The output is the well-known form
You possibly can mess around with this and use totally different values for “dims” to zoom in, e.g.
dims (r1, r2, i1, i2, s, it, p) as (values (
(-0.925-0.032)::float, (-0.925+0.032)::float,
(0.266-0.032)::float, (0.266+0.032)::float,
0.00005::float, 100, 256.0::float)
)
This can generate some actually neat zooms, all with SQL:
Granted, it’s not essentially the most environment friendly technique to calculate this stuff, however that wasn’t the purpose right here, was it?
Sport of Life
I might be nerd-sniped:
And naturally, I needed to settle for that problem too! Now, the Sport of Life is a straightforward “recreation” the place now we have the x,y pure quantity airplane (e.g. “pixels”), and with every coordinate, we affiliate whether or not that “cell” is lifeless or alive. Then, we set up the next algorithm:
- Any reside cell with two or three reside neighbours survives.
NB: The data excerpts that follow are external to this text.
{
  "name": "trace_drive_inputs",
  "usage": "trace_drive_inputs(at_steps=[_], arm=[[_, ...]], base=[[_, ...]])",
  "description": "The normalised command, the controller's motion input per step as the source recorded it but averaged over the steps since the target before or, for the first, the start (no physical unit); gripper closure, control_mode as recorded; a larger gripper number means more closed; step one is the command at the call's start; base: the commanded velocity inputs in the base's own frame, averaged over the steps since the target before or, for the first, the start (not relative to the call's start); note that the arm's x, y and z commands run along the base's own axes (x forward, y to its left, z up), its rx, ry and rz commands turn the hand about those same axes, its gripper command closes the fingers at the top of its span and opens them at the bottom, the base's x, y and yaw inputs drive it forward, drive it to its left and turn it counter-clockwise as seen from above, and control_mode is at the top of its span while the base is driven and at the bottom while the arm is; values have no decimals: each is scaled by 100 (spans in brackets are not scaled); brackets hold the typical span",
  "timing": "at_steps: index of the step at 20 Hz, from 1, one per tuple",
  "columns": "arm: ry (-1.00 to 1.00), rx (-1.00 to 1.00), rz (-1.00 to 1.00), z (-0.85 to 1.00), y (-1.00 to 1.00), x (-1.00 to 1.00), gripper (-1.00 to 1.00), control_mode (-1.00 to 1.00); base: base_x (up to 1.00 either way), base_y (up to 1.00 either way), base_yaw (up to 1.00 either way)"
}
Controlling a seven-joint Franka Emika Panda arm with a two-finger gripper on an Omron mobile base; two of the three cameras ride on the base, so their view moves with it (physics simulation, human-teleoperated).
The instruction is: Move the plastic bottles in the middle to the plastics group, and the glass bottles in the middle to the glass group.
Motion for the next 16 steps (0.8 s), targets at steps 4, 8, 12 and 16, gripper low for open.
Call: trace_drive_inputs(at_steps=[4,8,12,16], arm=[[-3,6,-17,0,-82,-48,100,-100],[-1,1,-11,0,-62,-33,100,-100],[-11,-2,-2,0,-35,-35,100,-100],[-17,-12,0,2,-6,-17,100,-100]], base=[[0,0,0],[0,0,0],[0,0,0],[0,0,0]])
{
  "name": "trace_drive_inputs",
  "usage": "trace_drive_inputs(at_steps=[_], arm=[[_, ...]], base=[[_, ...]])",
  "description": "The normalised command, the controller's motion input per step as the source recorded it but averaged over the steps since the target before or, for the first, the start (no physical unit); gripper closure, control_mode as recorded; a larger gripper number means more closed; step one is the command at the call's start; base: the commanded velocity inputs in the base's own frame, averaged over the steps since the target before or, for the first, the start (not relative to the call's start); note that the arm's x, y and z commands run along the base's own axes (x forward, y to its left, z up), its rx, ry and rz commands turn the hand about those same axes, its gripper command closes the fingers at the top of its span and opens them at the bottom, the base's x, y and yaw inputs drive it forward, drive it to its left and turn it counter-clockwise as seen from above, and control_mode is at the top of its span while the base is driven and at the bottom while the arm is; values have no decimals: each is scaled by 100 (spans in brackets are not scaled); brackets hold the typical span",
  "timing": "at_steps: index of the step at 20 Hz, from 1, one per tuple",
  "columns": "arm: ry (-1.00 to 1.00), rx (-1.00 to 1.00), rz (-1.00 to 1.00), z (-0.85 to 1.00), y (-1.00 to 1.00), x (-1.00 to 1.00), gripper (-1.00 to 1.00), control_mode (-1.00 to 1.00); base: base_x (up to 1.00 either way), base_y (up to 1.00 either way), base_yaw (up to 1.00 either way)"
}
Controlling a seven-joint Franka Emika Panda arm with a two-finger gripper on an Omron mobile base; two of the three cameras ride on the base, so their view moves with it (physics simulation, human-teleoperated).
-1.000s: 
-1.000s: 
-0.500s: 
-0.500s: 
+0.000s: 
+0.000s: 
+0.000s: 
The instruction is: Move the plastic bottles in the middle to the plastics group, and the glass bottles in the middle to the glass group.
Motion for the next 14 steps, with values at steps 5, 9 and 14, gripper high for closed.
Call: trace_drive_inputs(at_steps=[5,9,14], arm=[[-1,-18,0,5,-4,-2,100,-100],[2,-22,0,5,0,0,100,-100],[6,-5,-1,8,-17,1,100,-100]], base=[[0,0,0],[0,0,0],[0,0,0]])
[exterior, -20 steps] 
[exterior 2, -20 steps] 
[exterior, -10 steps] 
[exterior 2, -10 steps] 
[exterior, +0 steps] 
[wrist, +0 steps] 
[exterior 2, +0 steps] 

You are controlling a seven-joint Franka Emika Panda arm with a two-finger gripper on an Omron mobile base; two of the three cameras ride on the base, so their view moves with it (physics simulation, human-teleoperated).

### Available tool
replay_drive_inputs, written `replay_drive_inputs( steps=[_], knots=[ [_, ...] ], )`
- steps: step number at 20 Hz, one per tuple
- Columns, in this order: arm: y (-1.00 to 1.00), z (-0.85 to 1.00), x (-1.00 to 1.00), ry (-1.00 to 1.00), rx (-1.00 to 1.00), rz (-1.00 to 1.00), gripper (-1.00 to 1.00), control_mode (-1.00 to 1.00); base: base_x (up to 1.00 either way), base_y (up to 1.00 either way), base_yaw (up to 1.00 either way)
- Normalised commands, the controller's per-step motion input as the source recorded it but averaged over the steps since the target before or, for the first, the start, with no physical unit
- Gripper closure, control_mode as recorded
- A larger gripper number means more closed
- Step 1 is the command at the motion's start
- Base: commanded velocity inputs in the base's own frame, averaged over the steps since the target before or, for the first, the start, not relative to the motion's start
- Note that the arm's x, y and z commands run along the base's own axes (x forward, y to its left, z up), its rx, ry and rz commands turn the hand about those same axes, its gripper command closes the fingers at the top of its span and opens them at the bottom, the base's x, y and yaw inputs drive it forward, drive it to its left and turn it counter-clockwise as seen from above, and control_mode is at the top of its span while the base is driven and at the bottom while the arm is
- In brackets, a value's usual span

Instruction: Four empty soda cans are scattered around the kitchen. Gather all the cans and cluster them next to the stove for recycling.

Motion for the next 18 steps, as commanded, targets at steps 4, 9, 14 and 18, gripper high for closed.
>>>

- Any lifeless cell with three reside neighbours turns into a reside cell.
- All different reside cells die within the subsequent era. Equally, all different lifeless cells keep lifeless.
No, it’s laborious to “animate” issues in SQL utilizing spatial extensions, in order a workaround, I’ll simply show iterations of 100×100 pixel tiles of the Sport of Life subsequent to one another. The primary iteration is simply the place to begin, e.g. a random variety of “alive” cells:
WITH RECURSIVE
-- Once more generate a "sprite"a from a sq. polygon
sprites (s) AS (VALUES (
st_polygonfromtext('polygon ((0 0, 0 1, 1 1, 1 0, 0 0))')
)),
-- Generate the x, y quantity airplane and affiliate a boolean worth
-- with every coordinate, generated randomly.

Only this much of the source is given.